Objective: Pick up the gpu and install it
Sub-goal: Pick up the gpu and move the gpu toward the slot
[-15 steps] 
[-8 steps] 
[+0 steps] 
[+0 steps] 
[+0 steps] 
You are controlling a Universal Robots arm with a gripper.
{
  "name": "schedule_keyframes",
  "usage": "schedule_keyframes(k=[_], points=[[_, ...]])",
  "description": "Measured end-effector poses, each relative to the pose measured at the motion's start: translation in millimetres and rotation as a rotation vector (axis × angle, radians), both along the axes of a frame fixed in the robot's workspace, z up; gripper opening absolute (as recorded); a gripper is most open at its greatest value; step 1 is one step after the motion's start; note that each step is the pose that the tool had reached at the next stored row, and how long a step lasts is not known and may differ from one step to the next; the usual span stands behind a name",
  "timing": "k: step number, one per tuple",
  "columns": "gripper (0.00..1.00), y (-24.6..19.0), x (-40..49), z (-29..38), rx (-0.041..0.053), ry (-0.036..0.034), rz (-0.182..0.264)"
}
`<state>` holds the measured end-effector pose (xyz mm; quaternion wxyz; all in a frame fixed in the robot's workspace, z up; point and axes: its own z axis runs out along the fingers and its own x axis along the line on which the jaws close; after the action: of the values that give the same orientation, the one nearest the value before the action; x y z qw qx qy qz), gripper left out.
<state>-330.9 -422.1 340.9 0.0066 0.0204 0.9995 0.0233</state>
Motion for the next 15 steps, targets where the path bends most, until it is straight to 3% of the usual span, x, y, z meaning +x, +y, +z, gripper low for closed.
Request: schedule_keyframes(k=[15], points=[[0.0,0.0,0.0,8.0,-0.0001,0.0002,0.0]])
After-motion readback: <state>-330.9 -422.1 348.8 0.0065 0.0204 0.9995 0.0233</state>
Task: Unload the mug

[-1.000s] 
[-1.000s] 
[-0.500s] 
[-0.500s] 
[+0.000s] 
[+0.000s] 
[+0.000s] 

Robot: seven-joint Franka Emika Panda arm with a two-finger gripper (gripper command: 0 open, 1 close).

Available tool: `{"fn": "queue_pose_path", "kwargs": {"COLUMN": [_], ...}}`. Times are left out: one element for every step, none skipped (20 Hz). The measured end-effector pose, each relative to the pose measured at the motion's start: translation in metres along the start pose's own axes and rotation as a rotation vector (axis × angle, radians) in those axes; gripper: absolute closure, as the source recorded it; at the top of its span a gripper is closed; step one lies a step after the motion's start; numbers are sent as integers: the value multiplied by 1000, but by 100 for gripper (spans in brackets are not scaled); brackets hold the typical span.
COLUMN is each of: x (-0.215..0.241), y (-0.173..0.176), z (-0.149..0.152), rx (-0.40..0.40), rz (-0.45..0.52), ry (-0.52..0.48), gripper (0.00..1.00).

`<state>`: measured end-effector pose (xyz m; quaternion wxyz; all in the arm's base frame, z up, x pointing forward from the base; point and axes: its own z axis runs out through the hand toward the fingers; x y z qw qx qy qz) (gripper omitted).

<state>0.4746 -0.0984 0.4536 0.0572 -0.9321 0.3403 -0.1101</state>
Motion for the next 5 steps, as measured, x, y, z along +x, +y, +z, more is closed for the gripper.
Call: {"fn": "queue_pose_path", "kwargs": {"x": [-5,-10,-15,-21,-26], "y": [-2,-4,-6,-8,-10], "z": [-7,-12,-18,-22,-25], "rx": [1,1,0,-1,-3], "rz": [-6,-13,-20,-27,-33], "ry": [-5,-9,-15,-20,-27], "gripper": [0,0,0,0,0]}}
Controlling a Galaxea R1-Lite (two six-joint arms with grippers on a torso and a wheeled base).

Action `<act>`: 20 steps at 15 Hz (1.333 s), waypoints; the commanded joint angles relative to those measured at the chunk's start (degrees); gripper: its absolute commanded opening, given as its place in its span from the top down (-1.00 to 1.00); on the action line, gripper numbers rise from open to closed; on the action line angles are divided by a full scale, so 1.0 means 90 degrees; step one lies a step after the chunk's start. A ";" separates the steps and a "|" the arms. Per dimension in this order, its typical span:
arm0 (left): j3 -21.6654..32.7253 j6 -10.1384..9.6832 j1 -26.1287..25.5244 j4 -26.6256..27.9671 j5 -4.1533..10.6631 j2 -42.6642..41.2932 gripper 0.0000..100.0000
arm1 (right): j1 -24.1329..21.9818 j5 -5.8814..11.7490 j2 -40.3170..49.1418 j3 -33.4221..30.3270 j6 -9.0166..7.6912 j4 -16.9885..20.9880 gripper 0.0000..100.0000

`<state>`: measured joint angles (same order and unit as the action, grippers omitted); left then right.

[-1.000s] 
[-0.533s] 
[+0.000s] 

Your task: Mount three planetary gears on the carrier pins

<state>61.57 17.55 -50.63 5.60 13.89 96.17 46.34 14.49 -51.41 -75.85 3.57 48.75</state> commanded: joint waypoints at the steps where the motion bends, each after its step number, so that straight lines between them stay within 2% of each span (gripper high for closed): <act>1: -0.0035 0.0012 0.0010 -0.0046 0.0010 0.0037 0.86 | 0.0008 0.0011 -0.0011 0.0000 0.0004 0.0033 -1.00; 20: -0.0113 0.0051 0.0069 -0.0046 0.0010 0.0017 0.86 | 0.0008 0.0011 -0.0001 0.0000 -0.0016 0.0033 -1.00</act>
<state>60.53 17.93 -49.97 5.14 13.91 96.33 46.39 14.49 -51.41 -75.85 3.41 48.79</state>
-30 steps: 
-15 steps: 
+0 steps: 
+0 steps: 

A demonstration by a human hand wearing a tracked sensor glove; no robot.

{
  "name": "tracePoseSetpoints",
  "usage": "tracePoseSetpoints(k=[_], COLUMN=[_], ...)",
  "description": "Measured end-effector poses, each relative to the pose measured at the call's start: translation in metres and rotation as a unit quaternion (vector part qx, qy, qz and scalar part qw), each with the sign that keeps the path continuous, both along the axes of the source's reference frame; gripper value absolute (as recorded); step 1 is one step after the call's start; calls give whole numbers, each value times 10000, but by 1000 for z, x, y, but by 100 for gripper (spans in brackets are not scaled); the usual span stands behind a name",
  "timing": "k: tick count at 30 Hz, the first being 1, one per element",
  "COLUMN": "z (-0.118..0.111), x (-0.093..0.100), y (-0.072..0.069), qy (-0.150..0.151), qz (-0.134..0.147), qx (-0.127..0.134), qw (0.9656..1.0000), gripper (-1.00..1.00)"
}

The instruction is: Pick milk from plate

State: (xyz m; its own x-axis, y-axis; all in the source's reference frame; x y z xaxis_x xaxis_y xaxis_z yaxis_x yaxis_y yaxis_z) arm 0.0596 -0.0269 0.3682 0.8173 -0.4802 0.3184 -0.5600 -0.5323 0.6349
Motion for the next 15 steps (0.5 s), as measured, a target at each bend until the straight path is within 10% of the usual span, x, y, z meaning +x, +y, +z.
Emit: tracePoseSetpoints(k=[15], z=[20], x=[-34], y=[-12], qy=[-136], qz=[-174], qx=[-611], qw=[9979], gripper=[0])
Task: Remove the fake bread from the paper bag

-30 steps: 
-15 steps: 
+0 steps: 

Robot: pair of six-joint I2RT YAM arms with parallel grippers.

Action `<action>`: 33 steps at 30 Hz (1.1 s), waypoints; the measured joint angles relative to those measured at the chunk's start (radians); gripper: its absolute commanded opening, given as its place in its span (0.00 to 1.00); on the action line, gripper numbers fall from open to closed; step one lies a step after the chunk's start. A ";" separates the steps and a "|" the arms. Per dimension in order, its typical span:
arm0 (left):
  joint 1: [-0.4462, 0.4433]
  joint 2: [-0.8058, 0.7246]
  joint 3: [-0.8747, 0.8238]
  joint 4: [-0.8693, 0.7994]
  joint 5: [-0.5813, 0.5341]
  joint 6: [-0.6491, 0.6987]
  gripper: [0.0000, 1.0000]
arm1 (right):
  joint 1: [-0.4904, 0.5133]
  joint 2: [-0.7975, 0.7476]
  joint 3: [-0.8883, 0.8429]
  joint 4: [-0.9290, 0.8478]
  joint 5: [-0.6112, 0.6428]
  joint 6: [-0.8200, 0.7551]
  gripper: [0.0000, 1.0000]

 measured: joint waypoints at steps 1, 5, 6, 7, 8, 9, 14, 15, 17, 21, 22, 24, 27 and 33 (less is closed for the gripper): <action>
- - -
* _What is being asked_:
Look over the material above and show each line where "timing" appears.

* _Answer to this problem_:
  "timing": "k: step number, one per tuple",
  "timing": "k: tick count at 30 Hz, the first being 1, one per element",

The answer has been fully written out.